— Садитесь, прошу, — махнул рукой, указывая на обычную скамейку один из костюмеров.

Я присел и с опаской посмотрел в их сторону. Они больше походили на обитателей большой дороги, чем на цирюльников и кутюрье.

— Позвольте.

На меня накинули женский пудромантель.

— Чтобы мундир не изгваздать, — пояснили мне.

— Понятно, — кивнул я. — Благодарствую за заботу.

— Вы готовы?

— Да, можете приступать.

— Замечательно, сударь.

Над ушами защёлкали ножницы. Раз, и длинная чёлка упала к моим ногам: орлы старательно обстригали волосы спереди под гребёнку. Потом на подстриженный участок плюхнули щедрую порцию истолчённого мела. Медвежья ладонь легла сверху и начала старательно втирать мел в кожу.

Это была каторга! Пять минут усердного трения головы привели меня в такое состояние, что я подумал, что сейчас упаду в обморок: всё, что находилось в комнате, вдруг потеряло пропорции и поплыло. Миллионы искр сыпались из моих глаз, слёзы текли ручьём.

— Господа! — не выдержал я. – Дайте хоть немного покоя моей голове!

Просьбу уважили.

— Сухой проделки довольно, — объявил мой инквизитор. – Теперь надобно только смочить да засушить.

— Чего-чего? — недоумённо спросил я.

— Не волнуйтесь. Мы позаботимся, чтобы мундир оставался сухим и чистым, — изрёк всё тот же костюмер.

Вместо пудромантеля меня переоблачили в рогожный куль.

— Всё в порядке, сударь?

— В полном.

— Теперь придётся потерпеть. Всего лишь чуточку, сударь.

В руках костюмера оказался здоровенный ковш, в котором, судя по запаху, был квас. Мучитель приложился к ковшу, звучно хлебнул, набрав полный рот воды и затем, оказавшись напротив моего лица, начал опрыскивать волосы, будто из пожарной трубы. Скажу честно: я едва не вскочил на ноги, чтобы врезать ему по морде. Тем временем, напарник костюмера стал обильно сыпать пуховкою на мокрые волосы муку.

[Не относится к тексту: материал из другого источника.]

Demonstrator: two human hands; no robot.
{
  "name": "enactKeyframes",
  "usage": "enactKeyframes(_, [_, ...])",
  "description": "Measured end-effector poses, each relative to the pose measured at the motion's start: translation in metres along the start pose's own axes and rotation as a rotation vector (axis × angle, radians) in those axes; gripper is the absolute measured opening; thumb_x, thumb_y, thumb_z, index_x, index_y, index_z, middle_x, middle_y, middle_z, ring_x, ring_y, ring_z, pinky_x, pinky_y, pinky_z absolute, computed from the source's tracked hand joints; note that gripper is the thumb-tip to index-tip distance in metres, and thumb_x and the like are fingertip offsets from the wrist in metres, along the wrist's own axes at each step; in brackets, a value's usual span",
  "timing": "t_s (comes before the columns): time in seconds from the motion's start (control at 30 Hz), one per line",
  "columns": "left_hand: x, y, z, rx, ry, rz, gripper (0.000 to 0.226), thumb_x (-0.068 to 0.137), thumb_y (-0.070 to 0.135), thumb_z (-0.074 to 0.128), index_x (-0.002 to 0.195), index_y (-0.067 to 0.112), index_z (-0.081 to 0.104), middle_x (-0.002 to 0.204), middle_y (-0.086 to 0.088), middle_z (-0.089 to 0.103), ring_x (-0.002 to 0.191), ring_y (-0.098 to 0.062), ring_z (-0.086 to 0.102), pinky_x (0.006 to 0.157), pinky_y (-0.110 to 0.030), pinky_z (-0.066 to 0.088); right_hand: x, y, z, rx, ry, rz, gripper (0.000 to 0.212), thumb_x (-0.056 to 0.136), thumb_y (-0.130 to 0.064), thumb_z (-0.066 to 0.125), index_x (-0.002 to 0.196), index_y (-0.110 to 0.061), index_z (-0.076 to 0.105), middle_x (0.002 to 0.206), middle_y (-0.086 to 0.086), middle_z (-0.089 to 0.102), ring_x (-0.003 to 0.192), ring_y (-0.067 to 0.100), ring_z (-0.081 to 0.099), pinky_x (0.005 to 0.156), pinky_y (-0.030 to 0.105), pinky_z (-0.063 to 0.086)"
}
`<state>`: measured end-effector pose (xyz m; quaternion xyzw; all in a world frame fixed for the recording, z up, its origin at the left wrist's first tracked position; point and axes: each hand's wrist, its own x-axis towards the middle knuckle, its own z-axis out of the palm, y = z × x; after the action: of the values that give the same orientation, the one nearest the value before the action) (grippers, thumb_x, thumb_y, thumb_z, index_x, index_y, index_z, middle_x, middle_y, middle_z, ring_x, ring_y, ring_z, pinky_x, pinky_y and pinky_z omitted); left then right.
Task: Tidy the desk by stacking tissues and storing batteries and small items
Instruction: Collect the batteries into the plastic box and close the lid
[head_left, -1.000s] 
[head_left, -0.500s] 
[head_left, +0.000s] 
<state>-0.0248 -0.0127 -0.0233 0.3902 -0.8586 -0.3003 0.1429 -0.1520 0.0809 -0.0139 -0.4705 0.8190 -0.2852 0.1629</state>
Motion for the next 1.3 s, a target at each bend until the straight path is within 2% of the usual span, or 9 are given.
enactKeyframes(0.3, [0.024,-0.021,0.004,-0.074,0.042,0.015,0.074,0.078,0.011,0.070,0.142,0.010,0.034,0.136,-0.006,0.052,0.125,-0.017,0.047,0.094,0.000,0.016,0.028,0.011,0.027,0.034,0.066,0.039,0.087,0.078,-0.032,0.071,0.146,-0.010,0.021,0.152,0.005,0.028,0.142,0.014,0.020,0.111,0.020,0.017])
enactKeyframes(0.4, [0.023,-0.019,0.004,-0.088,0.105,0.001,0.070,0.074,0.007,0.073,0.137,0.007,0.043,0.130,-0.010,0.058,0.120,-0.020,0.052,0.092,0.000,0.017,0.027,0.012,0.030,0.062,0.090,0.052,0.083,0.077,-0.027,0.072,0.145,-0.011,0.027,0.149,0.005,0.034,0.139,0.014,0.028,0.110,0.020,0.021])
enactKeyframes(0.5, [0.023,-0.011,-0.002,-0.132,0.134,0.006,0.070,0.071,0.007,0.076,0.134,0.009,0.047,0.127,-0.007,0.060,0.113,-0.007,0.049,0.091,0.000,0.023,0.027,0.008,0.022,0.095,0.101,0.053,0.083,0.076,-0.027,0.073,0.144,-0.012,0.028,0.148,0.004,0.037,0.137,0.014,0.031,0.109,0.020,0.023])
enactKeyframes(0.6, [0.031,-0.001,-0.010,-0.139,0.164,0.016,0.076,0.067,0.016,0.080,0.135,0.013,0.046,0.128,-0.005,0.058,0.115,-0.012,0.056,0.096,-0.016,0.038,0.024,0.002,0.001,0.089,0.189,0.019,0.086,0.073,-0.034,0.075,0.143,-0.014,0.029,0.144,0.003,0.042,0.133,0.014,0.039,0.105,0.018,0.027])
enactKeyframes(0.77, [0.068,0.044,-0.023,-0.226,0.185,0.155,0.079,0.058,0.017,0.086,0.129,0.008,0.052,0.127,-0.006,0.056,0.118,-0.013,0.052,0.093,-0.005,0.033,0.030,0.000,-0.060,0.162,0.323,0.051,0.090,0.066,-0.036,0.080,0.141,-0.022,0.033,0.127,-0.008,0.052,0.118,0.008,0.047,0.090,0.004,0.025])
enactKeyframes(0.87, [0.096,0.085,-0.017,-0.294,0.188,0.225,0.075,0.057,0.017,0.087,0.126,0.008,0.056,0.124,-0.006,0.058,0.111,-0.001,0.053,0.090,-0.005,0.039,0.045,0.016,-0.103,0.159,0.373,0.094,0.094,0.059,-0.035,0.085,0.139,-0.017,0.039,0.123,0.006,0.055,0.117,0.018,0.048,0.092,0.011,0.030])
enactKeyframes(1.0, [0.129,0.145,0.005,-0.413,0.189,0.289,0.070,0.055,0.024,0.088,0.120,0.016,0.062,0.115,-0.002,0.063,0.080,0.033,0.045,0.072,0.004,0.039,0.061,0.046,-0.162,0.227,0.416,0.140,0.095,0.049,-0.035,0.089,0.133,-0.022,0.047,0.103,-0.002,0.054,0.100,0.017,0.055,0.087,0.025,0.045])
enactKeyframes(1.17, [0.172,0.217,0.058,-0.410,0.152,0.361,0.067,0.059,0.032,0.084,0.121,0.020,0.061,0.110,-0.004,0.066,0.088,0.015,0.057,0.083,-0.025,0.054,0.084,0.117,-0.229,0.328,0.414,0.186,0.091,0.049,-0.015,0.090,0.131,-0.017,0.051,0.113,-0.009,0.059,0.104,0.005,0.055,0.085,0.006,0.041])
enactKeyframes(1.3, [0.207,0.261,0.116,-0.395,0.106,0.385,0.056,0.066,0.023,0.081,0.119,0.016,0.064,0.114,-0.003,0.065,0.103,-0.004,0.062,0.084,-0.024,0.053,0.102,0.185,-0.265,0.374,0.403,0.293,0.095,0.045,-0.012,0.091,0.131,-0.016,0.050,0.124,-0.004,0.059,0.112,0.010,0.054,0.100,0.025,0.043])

Когда этот этап истязательств закончился, в ход вступила гребёнка.

— Ну вот, — изрекли костюмеры, оторвавшись от меня и уперев руки в боки. – Сидите смирно, головы не ворочайте. Нужно, чтобы образовалась клестеркора.

Пока я сидел, выполняя все требования экзекуторов, сзади в волосы привязали длинный железный прут, который служил основанием для косы, и приступили к сооружению буклей. Для этого череп обхватили согнутой дугой проволокой. Она служила держателем для войлочных фальконетов с обеих сторон на высоте примерно половины уха.

К назначенному времени, кора из муки на голове отвердела и стала походить на застывшую вулканическую лаву[1].

Товарищи по несчастью с любопытством разглядывали друг друга.

— По-моему, я превратился в статуй, который хоть сейчас можно ставить в парке, — вдруг произнёс Иван, и смершевцы, не выдержав напряжения, рассмеялись.

В коридоре послышались стремительные шаги, по которым сразу узнали нового начальника.

— Всё, братцы, заканчиваем лясы точить, — сказал я. — Готовимся.

Фон Белов прошёл мимо, благосклонно склонив подбородок. В таком виде мы ему нравились.

— Другое дело! Теперь я сразу вижу, что под моим началом служат образцовые канцеляристы. Буду вызывать вас поочерёдно, судари. Пока можете разойтись по местам.

Я прошёл в кабинет, сел за стол, придвинул папку с документами и принялся изучать содержимое. Увы, рутина всегда остаётся рутиной. Прежде чем хоть немного продвинуться, приходится перелопатить гору бумаг.

Ужасно хотелось чесаться. Я потянулся пятернёй к мучной корке на голове, но потом вспомнил, что главное ещё впереди и решил терпеть.

Снова открыл папку, впился взором в покрытые мелким почерком (бумагу надо экономить) листы.

Так, что тут у нас… ага, сплетни, которые специально обученные люди старательно собирают по городу каждый день. На первый взгляд ничего интересного, хотя, будь я редактором жёлтой газетёнки — озолотился. Это мне абсолютно пофиг, кто с кем и когда спит, а для рядового обывателя фигурировавшие в этом обзоре чуть ли не поп-звёзды. Ну а порыться в грязном белье небожителей — это ли не счастье для хомо вульгарис?